I hope this answers the U-Boot side of the question:

The following worked for me to boot a 1 GiB Raspberry 4 using a 64bit Raspbian kernel:

Build u-boot v2020.10-rc5 (on Debian Bullseye with GCC 10).

make rpi_arm64_defconfig
CROSS_COMPILE=aarch64-linux-gnu- make -j4

Copy u-boot.bin to first partition of the RPi4 SD-card.

Edit config.txt and add these lines:

enable_uart=1
arm_64bit=1
kernel=u-boot.bin

On the serial console of U-Boot I entered the following commands. You could put them into a boot.scr file using mkimage.

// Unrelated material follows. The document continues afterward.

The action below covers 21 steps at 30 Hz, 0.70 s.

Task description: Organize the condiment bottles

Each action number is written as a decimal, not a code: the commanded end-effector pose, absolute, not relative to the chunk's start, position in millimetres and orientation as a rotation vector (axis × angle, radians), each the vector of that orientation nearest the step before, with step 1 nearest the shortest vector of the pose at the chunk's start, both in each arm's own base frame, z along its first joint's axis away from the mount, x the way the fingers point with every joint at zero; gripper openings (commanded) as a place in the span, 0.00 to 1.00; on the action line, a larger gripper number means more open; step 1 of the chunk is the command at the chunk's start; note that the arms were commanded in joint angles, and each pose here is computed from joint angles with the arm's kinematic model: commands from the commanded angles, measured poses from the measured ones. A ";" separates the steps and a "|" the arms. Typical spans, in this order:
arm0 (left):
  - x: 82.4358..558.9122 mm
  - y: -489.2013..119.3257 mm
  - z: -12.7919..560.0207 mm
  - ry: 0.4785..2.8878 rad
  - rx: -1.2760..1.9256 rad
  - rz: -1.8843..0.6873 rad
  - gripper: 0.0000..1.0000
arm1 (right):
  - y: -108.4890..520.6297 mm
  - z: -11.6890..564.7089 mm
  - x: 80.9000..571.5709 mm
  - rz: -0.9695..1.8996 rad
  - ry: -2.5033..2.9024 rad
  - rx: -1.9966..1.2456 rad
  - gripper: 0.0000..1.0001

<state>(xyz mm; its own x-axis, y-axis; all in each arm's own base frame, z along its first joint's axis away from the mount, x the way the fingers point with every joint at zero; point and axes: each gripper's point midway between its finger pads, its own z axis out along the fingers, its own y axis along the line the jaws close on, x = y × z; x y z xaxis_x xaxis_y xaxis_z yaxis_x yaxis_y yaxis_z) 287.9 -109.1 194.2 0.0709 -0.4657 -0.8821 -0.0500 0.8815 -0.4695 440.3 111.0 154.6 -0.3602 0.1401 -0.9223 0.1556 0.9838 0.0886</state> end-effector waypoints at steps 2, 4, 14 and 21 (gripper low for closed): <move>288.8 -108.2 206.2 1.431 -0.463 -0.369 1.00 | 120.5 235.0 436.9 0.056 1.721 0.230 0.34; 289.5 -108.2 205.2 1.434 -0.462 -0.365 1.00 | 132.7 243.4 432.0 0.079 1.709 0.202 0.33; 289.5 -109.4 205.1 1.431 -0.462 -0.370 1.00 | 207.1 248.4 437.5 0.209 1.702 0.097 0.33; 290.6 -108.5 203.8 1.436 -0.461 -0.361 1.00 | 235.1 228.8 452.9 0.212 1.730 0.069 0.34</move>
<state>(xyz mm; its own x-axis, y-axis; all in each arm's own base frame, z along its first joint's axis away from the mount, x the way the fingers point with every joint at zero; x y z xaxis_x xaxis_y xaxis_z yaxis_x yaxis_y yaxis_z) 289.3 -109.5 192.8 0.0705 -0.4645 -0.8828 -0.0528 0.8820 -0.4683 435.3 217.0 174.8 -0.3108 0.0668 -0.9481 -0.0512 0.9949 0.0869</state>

U-Boot> setenv bootargs coherent_pool=1M 8250.nr_uarts=1 snd_bcm2835.enable_compat_alsa=0 snd_bcm2835.enable_hdmi=1 snd_bcm2835.enable_headphones=1 smsc95xx.macaddr=DC:A6:32:05:53:B6 vc_mem.mem_base=0x3ec00000 vc_mem.mem_size=0x40000000 console=ttyS0,115200 console=tty1 root=PARTUUID=7f586f18-02 rootfstype=ext4 elevator=deadline rootwait
U-Boot> load mmc 0:1 $fdt_addr_r bcm2711-rpi-4-b.dtb                 
47471 bytes read in 26 ms (1.7 MiB/s)
U-Boot> load mmc 0:1 $kernel_addr_r kernel8.img
15483392 bytes read in 823 ms (17.9 MiB/s)
U-Boot> booti $kernel_addr_r - $fdt_addr_r

You will have to adjust the PARTUUID according to match your root partition and the MAC address.